*TO DO*.
Report the count of lines containing the word "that" in these records, with no other text.

Start of EXERCISE MATERIALS

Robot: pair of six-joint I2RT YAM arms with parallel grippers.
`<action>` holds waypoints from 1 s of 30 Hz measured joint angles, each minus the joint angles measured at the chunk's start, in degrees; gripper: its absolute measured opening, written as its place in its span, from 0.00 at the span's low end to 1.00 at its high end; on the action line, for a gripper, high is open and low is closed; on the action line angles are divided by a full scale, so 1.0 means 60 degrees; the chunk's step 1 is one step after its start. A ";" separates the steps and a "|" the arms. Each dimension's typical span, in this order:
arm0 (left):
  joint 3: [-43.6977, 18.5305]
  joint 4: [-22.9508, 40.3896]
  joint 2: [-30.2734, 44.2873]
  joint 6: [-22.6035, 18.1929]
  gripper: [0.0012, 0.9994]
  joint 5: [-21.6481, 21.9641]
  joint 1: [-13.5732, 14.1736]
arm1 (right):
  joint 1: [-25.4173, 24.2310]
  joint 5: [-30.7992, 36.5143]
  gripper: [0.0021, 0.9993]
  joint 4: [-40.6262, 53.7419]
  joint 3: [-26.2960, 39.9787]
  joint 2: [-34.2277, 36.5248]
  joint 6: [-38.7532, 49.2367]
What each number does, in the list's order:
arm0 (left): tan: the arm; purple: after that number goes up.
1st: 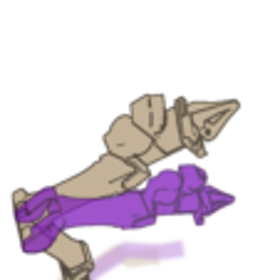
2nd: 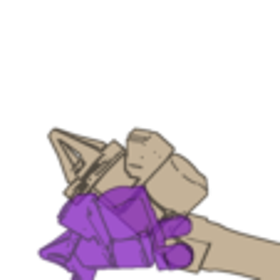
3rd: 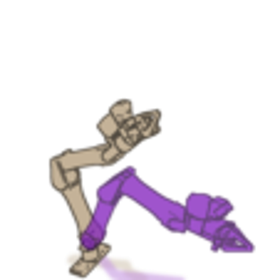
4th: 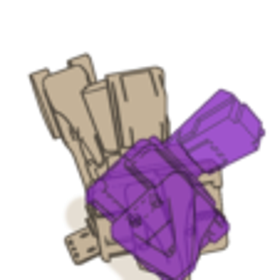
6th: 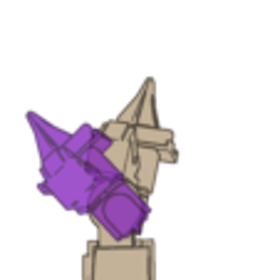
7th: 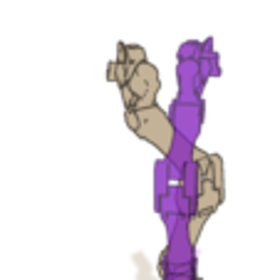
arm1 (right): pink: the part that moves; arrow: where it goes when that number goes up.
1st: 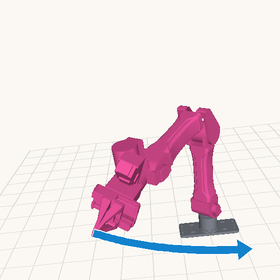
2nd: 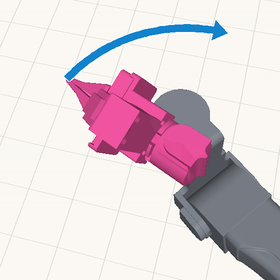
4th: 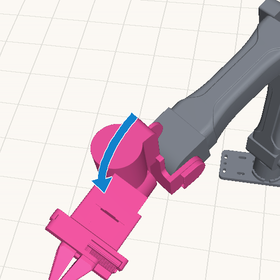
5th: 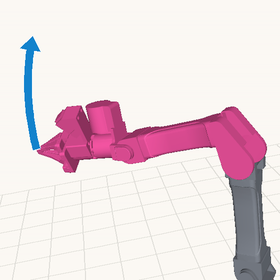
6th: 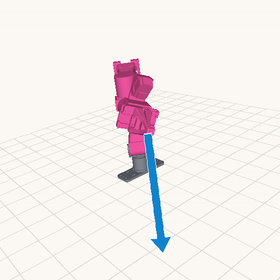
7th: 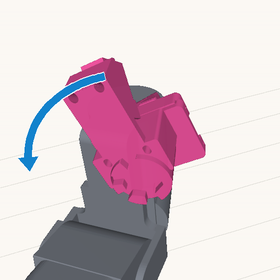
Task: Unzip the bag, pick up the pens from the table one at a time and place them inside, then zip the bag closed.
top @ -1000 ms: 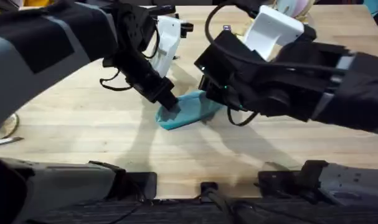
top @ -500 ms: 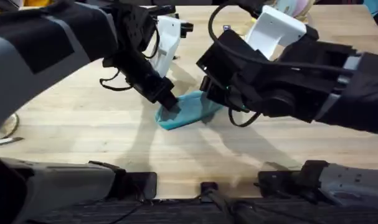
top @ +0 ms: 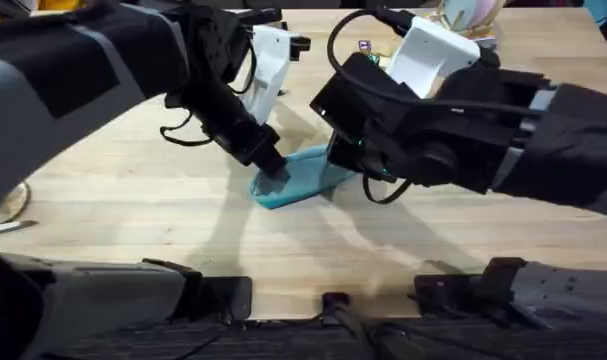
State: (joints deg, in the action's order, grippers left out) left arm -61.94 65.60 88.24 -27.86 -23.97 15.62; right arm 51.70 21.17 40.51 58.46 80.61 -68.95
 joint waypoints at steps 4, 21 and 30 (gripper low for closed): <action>0.0002 0.0000 -0.0002 0.0004 0.04 -0.0004 0.0000 | 0.0004 0.0000 0.03 0.0004 0.0000 -0.0029 0.0186; 0.0000 0.0062 -0.0002 0.0000 0.04 0.0004 0.0000 | -0.0015 -0.0273 0.03 0.0219 0.0000 -0.1601 0.1572; 0.0001 0.0069 -0.0001 0.0000 0.04 0.0036 0.0000 | 0.0114 -0.0686 0.03 -0.0225 0.0000 -0.1601 0.2003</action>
State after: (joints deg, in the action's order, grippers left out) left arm -61.94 66.02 88.23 -27.86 -23.75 15.62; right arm 52.38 17.05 39.16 58.46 71.00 -56.93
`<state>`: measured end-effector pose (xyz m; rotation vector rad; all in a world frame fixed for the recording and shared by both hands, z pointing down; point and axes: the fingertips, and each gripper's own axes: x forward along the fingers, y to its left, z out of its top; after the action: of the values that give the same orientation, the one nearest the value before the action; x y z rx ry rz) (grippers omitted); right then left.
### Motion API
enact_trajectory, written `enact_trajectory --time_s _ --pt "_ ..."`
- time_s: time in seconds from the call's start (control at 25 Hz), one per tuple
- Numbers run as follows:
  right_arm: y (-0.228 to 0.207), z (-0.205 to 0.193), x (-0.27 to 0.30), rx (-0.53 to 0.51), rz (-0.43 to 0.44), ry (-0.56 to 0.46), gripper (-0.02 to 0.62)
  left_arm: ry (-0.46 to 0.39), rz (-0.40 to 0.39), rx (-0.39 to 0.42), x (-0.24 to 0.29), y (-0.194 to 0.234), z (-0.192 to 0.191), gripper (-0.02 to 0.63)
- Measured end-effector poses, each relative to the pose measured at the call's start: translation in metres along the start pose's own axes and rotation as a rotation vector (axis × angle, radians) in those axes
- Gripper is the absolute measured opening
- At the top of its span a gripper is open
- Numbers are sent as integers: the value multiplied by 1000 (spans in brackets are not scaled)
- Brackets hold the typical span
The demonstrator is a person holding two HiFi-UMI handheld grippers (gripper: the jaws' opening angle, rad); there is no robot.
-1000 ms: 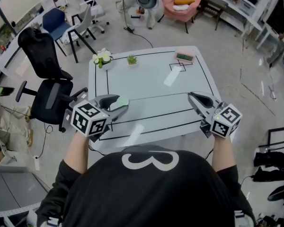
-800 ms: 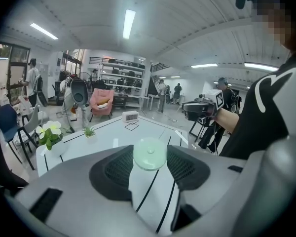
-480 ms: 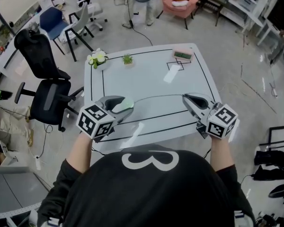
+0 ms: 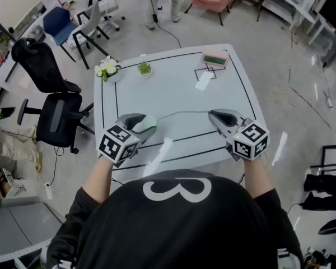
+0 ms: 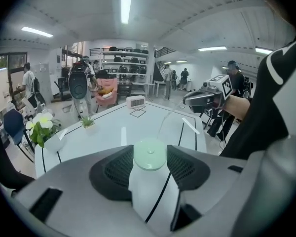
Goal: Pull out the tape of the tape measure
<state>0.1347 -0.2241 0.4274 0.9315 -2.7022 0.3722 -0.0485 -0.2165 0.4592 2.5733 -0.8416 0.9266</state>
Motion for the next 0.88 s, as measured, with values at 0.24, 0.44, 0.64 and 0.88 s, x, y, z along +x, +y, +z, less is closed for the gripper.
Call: enact_trajectory --time_s 0.24,0.44,0.64,0.88 --pt "-28 -44 25 -29 -63 128 17 49 23 -50 35 11 -27 213" --pt "-47 -77 47 -35 -88 226 17 68 41 -82 60 21 -47 213" --pt "-56 -110 70 40 -115 353 17 119 78 -65 77 30 -70 213" --pt "-54 -131 85 31 -119 453 20 174 106 -42 91 36 -92 213"
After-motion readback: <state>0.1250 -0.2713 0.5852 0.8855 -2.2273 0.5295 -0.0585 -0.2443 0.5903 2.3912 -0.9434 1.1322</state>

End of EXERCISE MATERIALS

*WRITTEN RESPONSE*.
3